I should also explain why a ten fold increase in effectiveness of radiotherapy as produced by curcumin and green tea claimed in my earlier post may be different in a real life situation. The ten fold effect was seen in a single treatment of 5 Gy radiation. Jan will receive 15 treatments, each something over 2 Gy. So if say each treatment only killed half the cancer cells, by the end of 15 treatments all but 0.003% of the cancer cells will have been killed by radiotherapy anyway, curcumin just mops up the remaining 0.003%...... but I believe this well worthwhile, as the more one eradicates cancer from Jan's body the better, and one trusts the immune system will pick off the remainder.

I also read research on getting curcumin into the blood stream, how one may need to add black pepper (piperine) to get a 20 fold increase in blood absorption of curcumin. One doctor recommended 2 grams tumeric and half a gram of pepper a day, but Jan refuses that much pepper.

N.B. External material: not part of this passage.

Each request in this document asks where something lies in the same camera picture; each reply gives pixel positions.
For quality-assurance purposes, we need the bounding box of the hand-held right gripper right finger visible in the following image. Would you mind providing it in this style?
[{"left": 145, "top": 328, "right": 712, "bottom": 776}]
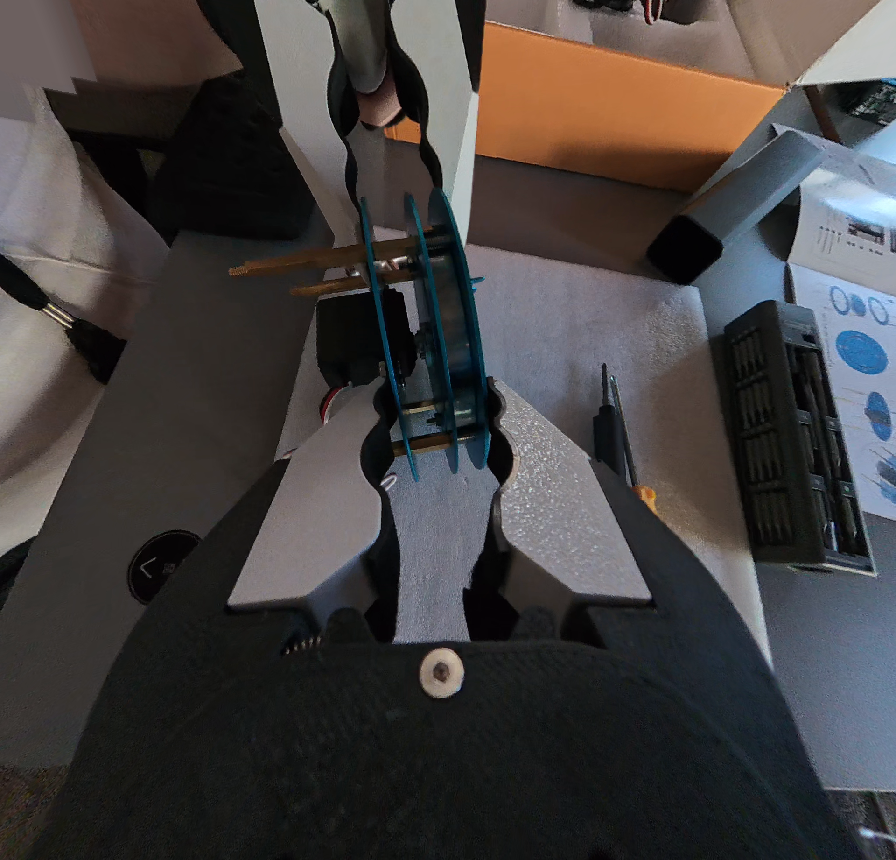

Similarly she hardly touches garlic. I bought quite a bit, and left it in the kitchen whilst a Polish lady visited last Sunday. In one day the Polish lady eat 3 times as much garlic as we eat between us in a week. And the Poles have a third of our breast cancer rate....

But five positive notes:

  • I listened to David Hathaway on the radio this morning. He emphasised that God is in control, having seen God heal him from throat cancer 44 years ago, been imprisoned in Czeckoslovakia, yet now preaching in Russia and the Ukrain.
  • I read Dr. Steve Martin who says blood absorption is irrelevant, curcumin is carried in the lymphatic system anyway.
  • This Japanese report shows eating curcumin reducing lymph node metastasis, a traditional route for cancer spread.
  • This report suggests curcumin enhances the bodies immune system without the need for large concentrations of curcumin in the blood.
  • And I read that Indians have less than a third of our breast cancer rate, they just cook a curry and don't worry about these issues!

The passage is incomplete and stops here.